## Problem
The goal is to predict flight delays between Boston and Chicago and determine the most predictive factors.

## Client
Airline customers obviously don’t enjoy flight delays and would like to avoid them. Customers would be interested in knowing what airline, day of the week, city, weather factors, etc. would contribute to a delay. A customer then might book on certain days, with certain airlines and may consider going to a different airport nearby. A customer who is on a strict time constraint would be much more likely to do this. This could also be helpful from an airlines perspective as they may need to focus more attention on reducing delays under certain conditions. An airline may want to adjust their flight schedule during certain months to ensure that they are arriving on time. 

## Dataset
In order to solve this problem, I used a 2015 flight delays and cancellations dataset from the Department of Transportation.  This data was provided on Kaggle in csv format and contains over 5 million rows.  I also included weather data in my analysis from NOAA's National Centers for Environmental Information (NCEI). The dataset was in csv format and contained daily weather summaries for Boston and Chicago during 2015. 

## Cleaning 
**Kaggle provided a csv of flights from 2015. Took the following steps after reading it:**
* Combined flights.MONTH and flights.DAY columns into one datetime object. 
* Selected flights that were from Boston to Chicago and Chicago to Boston. 
* Dropped all rows that were missing a value in flights.ARRIVAL_DELAY. 
* Deleted any unnecessary columns such as cancellations.

**The NOAA provided daily weather data for Boston and Chicago in a csv file. Took the following steps after reading it:**
* Converted weather.DATE column to datetime in order to merge with flights.
* Created weather.ORIGIN_AIRPORT column in order to merge with flights. 
* Merged flights.csv and weather.csv together on DATE and ORIGIN_AIRPORT.

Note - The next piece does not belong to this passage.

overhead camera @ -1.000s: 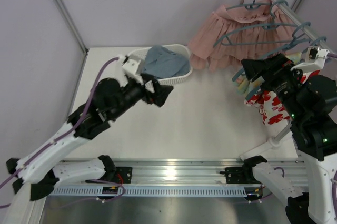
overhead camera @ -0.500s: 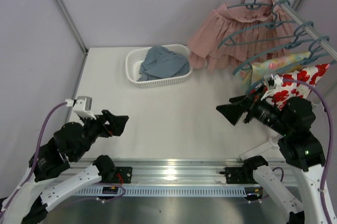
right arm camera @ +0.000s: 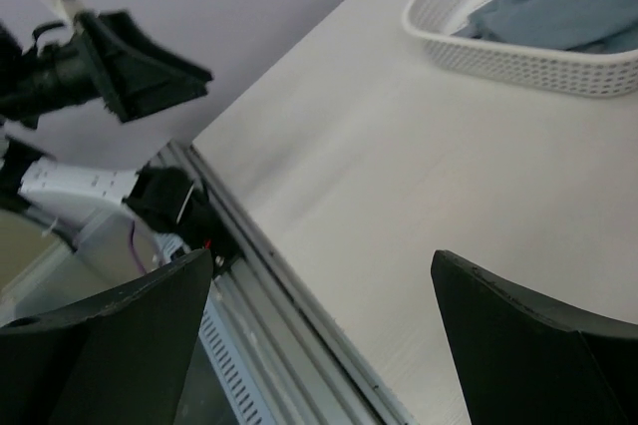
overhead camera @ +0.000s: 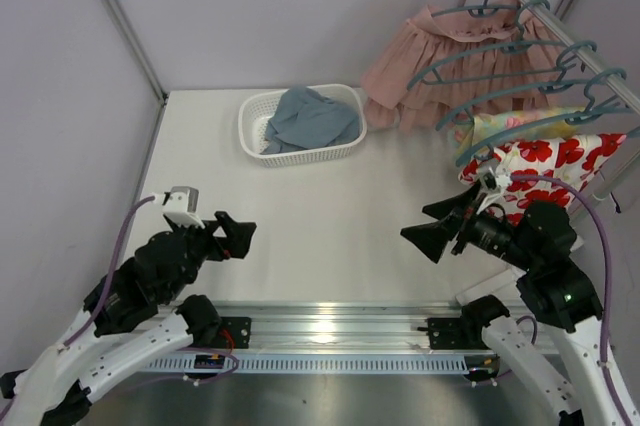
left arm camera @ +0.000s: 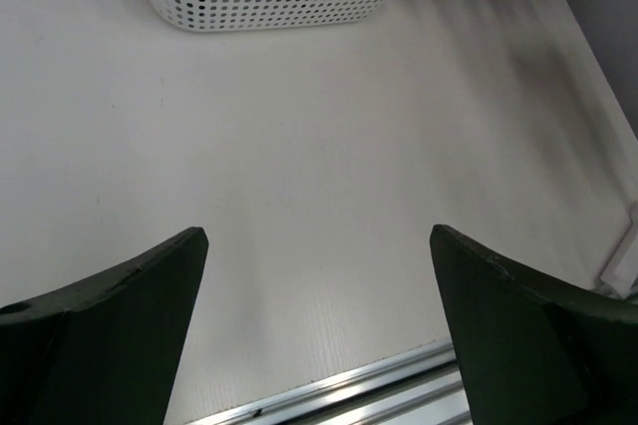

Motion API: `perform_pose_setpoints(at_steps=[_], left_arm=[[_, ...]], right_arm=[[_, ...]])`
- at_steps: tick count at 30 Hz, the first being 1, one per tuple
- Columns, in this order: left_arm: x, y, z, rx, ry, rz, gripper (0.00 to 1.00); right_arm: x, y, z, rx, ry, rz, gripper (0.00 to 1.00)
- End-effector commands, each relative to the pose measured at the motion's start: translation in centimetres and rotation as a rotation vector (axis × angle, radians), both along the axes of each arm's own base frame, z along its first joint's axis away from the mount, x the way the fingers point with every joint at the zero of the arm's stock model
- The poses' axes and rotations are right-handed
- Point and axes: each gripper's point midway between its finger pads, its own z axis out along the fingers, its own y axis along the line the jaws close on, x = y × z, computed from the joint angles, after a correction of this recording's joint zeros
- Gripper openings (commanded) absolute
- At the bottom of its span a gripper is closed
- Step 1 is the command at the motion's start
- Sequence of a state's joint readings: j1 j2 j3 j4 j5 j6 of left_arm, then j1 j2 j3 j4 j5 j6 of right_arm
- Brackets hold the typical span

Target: Place the skirt on the hanger

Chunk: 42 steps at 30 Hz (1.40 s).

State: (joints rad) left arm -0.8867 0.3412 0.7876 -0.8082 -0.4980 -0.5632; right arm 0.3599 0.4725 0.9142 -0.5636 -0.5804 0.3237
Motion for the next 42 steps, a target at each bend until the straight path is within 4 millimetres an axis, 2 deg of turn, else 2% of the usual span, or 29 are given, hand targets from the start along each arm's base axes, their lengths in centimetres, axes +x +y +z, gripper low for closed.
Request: perform_pose_setpoints(at_steps=[1, 2, 3, 5, 6, 8, 9, 10, 11, 12, 13, 14, 15, 17, 18, 20, 21, 22, 23, 24, 25, 26, 27, 28, 31, 33, 42], left_arm=[[2.1, -0.7, 1.3, -0.012, -0.077, 0.048, 1.00], [2.3, -1.1, 1.3, -0.014, -0.080, 0.041, 0.99], [2.7, -1.9, 1.0, -0.004, -0.064, 0.033, 0.99], [3.7, -2.4, 1.5, -0.022, -0.058, 0.062, 0.99], [4.3, -2.7, 1.7, -0.021, -0.057, 0.069, 0.99], [6.1, -3.1, 1.7, 0.011, -0.028, 0.076, 1.00], [7.1, -3.3, 2.6, 0.003, -0.045, 0.076, 0.99], [7.8, -4.4, 1.8, 0.002, -0.007, 0.029, 1.00], [9.0, -3.3, 2.3, -0.011, -0.011, 0.070, 1.00], [9.6, -3.4, 3.0, -0.024, -0.031, 0.064, 0.99], [10.1, -3.0, 2.9, -0.009, -0.034, 0.068, 0.99], [10.2, -2.8, 3.2, 0.001, -0.046, 0.071, 1.00], [10.3, -2.5, 3.2, 0.013, -0.052, 0.075, 0.99], [9.8, -1.7, 2.8, 0.040, -0.050, 0.078, 0.99], [9.5, -1.4, 2.3, 0.052, -0.039, 0.082, 1.00], [8.4, -0.1, 1.1, 0.064, -0.021, 0.121, 1.00], [7.8, 0.4, -0.2, 0.065, -0.001, 0.137, 1.00], [7.3, 0.7, -1.8, 0.053, 0.025, 0.153, 0.99], [6.8, 1.1, -2.4, 0.042, 0.030, 0.168, 1.00], [6.0, 1.8, -1.9, 0.006, -0.010, 0.192, 1.00], [5.6, 2.1, -3.7, 0.001, 0.014, 0.205, 0.99], [5.3, 2.4, -3.8, -0.013, 0.001, 0.214, 0.99], [4.8, 2.8, -2.9, -0.063, -0.045, 0.231, 0.99], [4.7, 2.8, -3.1, -0.070, -0.057, 0.228, 1.00], [4.5, 3.1, -1.8, -0.080, -0.135, 0.217, 1.00], [4.4, 3.3, -2.0, -0.069, -0.126, 0.227, 1.00], [4.9, 2.0, -3.0, -0.017, -0.052, 0.167, 1.00]], right_arm=[[0.1, 2.0, 0.5, -0.071, -0.083, 0.106, 0.99], [0.2, 2.4, 0.2, -0.092, -0.079, 0.121, 0.99], [1.2, 2.8, -0.5, -0.125, -0.067, 0.101, 0.99], [1.0, 3.9, -0.4, -0.131, -0.087, 0.139, 0.99], [1.4, 4.2, 0.2, -0.101, -0.092, 0.122, 0.99], [2.4, 4.3, -0.4, -0.071, -0.078, 0.078, 0.99], [2.7, 4.5, 0.7, -0.011, -0.099, 0.059, 0.99], [3.1, 4.5, 0.6, 0.011, -0.091, 0.039, 0.99], [3.4, 4.6, -0.2, 0.025, -0.070, 0.020, 0.99], [3.8, 4.7, 0.3, 0.062, -0.076, 0.001, 0.99], [3.9, 4.6, 0.3, 0.099, -0.049, -0.016, 0.99], [4.3, 4.5, -0.7, 0.104, -0.025, -0.042, 0.99], [4.5, 4.5, -0.8, 0.121, -0.017, -0.058, 0.99], [4.9, 4.1, -1.6, 0.141, 0.030, -0.100, 0.99], [4.9, 4.0, -2.8, 0.130, 0.054, -0.110, 0.99], [5.0, 3.3, -3.8, 0.134, 0.072, -0.154, 0.99], [5.0, 3.1, -5.6, 0.114, 0.098, -0.169, 0.99], [5.1, 2.7, -6.2, 0.111, 0.105, -0.187, 0.99], [5.1, 2.4, -6.6, 0.109, 0.108, -0.201, 0.99], [5.0, 1.9, -6.7, 0.117, 0.099, -0.227, 0.99], [5.1, 1.6, -7.6, 0.110, 0.107, -0.241, 0.99], [5.0, 1.3, -7.4, 0.120, 0.093, -0.255, 0.99], [5.4, 0.8, -7.6, 0.124, 0.084, -0.288, 0.99], [5.6, 0.5, -8.4, 0.119, 0.090, -0.307, 0.99], [6.1, -0.3, -9.2, 0.131, 0.090, -0.368, 0.99], [6.3, -0.6, -9.5, 0.136, 0.099, -0.391, 0.99], [6.5, -0.4, -9.5, 0.145, 0.108, -0.392, 0.99]])
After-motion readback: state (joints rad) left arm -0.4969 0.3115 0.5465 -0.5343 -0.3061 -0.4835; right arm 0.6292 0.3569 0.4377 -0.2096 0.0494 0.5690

**Took the following steps after combining the data in one dataframe called flights_w_weather:**
* Verified that all flights were from Boston to Chicago and Chicago to Boston and that they had the correct weather data
* Created a unique identifier to avoid duplicate rows. Kept one instance of each. 
* Identified rows with extreme values of DEPARTURE_DELAY and deleted them.
* Created flights_w_weather.DD_TAG and flights_w_weather.AD_TAG to show arrival and departure delays. If an arrival delay had a value greater than 0, it is considered an arrival delay and tagged 1. Same with departure delays. 
* Created flights_w_weather.DELAY to show delays. If an arrival or departure delay occurred, it is considered a delay and tagged 1. 

## Data Storytelling
I first wanted to find out the amount of delays that occured in 2015. In total, there were 6467 delays (50.76% of flights)  between Boston and Chicago. 50.76% is very high and shows how common the problem is. I wanted to continue my analysis by asking additional questions about these delays and the rest of the data. 

### How many airlines fly this route?
The chart below shows that there are five airlines that run between Chicago and Boston in this dataset. American Airlines has the highest count with 5744 flights while Spirit Airlines has the lowest count with 352 flights.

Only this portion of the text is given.